Erminia Tassone è una 65enne ed ha l’80% di invalidità a causa di una malattia autoimmune: «In questi mesi mi sono chiusa in casa per paura – racconta -, ho lavorato con i miei allievi in modo intensivo. Adesso mi trovo con più problemi agli occhi, a causa delle troppe ore passate davanti al computer. Non so se i miei sacrifici valgano a qualcosa, di sicuro quando arrivo alla sera sono stravolta. Mi piacerebbe lavorare ancora un anno per portare i miei allievi in quinta, ma dubito che ne avrò la possibilità».
E c’è anche chi, a settembre, sa per certo di non tornare in cattedra. «Non lo immaginavo così il mio ultimo anno di insegnamento. Pensavo di fare una gran festa, a fine anno, con i bambini, e poi con i colleghi. Ed invece mi sono ritrovata, ancora una volta, a mettermi in gioco, a sperimentare modalità mai utilizzate prima». A parlare è la maestra Antonella Vinci, che di anni ne ha 62, insegna ad Alatri (Frosinone). A fine mese andrà in pensione. «Non sono una persona tecnologica, ho fatto molta fatica ad allinearmi alla Dad. Io vivo sola, non ho nessuno che mi aiuti, al contrario di molte colleghe che si sono aggrappate ai figli».
Anche per Mariateresa Citino è arrivato il tempo dei bilanci: «I ragazzi sono stati chiamati ad essere presenti e a dare il meglio di loro in quanto conoscitori dei mezzi per la Didattica a distanza. Hanno risposto in modo serio e positivo, ed abbiamo fatto un bel percorso insieme. Ricorderò per sempre questo mio ultimo anno di insegnamento».
Ministero dell’Istruzione: “Sì alle scuole aperte, ma in sicurezza”

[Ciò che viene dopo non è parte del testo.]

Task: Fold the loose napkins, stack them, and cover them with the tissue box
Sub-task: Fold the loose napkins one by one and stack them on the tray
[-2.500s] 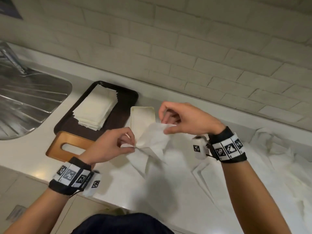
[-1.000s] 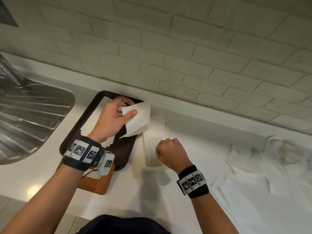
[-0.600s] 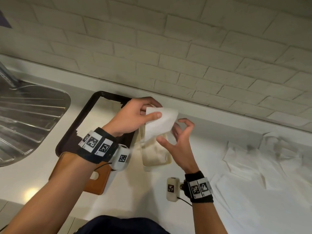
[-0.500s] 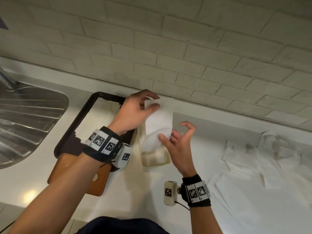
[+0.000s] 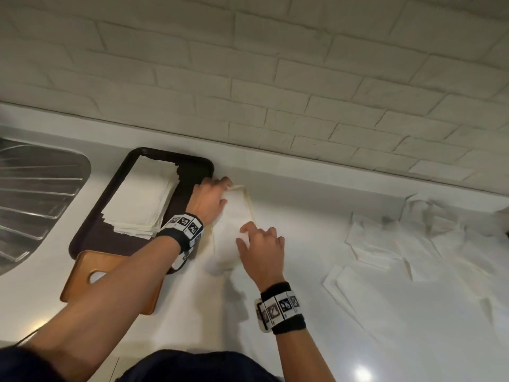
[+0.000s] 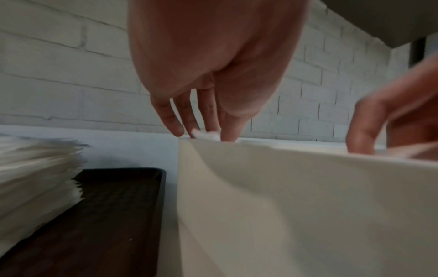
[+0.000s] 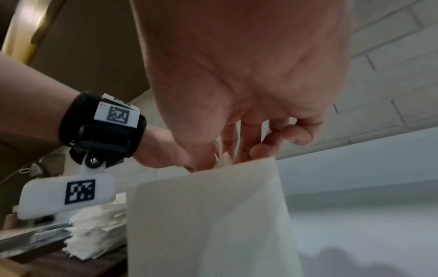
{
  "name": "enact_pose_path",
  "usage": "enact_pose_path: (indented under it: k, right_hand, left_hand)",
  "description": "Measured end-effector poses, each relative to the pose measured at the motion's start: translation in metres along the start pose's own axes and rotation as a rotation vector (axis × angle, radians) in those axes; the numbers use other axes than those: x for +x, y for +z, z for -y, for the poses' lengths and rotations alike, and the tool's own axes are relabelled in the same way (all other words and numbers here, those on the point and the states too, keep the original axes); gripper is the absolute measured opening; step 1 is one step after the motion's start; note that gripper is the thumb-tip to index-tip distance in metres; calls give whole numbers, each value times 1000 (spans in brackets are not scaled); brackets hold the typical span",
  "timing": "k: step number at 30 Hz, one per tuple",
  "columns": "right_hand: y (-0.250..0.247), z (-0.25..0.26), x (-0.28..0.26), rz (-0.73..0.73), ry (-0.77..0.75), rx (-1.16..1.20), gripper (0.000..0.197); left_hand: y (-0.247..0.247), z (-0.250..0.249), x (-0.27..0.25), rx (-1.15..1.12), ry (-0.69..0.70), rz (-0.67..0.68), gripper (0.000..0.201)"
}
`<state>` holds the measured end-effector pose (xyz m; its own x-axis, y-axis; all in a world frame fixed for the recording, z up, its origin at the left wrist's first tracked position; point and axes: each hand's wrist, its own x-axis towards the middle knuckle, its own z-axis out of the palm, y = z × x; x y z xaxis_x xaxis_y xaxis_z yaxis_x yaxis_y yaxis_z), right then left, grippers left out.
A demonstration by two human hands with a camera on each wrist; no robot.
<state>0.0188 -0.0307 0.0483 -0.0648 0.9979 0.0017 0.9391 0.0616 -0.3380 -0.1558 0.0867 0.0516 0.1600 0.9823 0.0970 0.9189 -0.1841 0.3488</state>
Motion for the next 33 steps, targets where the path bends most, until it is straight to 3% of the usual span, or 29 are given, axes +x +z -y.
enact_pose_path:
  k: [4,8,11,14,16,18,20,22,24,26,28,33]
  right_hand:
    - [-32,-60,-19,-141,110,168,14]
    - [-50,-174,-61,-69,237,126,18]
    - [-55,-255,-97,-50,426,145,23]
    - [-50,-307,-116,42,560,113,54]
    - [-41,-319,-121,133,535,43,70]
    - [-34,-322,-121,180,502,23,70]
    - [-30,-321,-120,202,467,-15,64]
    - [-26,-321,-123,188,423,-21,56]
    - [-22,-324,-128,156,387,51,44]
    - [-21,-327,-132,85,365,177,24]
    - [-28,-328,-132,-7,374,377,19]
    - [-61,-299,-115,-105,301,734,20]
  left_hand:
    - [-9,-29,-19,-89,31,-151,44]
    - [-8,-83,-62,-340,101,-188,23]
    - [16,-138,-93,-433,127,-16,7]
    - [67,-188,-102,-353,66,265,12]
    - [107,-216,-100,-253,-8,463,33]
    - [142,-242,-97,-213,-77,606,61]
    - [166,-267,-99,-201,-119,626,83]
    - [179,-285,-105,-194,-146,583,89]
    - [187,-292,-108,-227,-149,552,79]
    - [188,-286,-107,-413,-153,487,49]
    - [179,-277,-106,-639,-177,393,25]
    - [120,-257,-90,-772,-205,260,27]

Il Ministero dell’Istruzione sta lavorando sodo per mettere a punto un sistema che consenta di mantenere la sicurezza, ma anche di riprendere la didattica in presenza, requisito imprescindibile per un buon apprendimento. «Non si può ripartire con la didattica a distanza, soprattutto per le fasce dei più piccoli: scuola dell’infanzia e primaria hanno bisogno della presenza fisica», ha affermato il sottosegretario al Ministero dell’Istruzione, Peppe De Cristofaro. «Dobbiamo trovare soluzioni che garantiscano la riapertura in sicurezza, perché il rischio è l’aumento di abbandono, dispersione e povertà educativa».
Dal Ministero fanno sapere che bisogna puntare, in primis, a recuperare tutti quelli che si sono persi per strada, non solo a causa di mancanza di devices o di labili connessioni, ma anche per fragilità emotiva, psicologica, per mancanza di stimoli e motivazione.
Recuperare il debito contratto nei confronti di questi studenti: ecco il primo imperativo di una scuola che mira ad essere a misura Covid-19. «Dobbiamo puntare ad una scuola che sia inclusiva – prosegue De Cristofaro -; per farlo abbiamo bisogno di più investimenti, più risorse, più scuole e aule attrezzate, più docenti, più personale. Ed un meno: meno studenti in classe».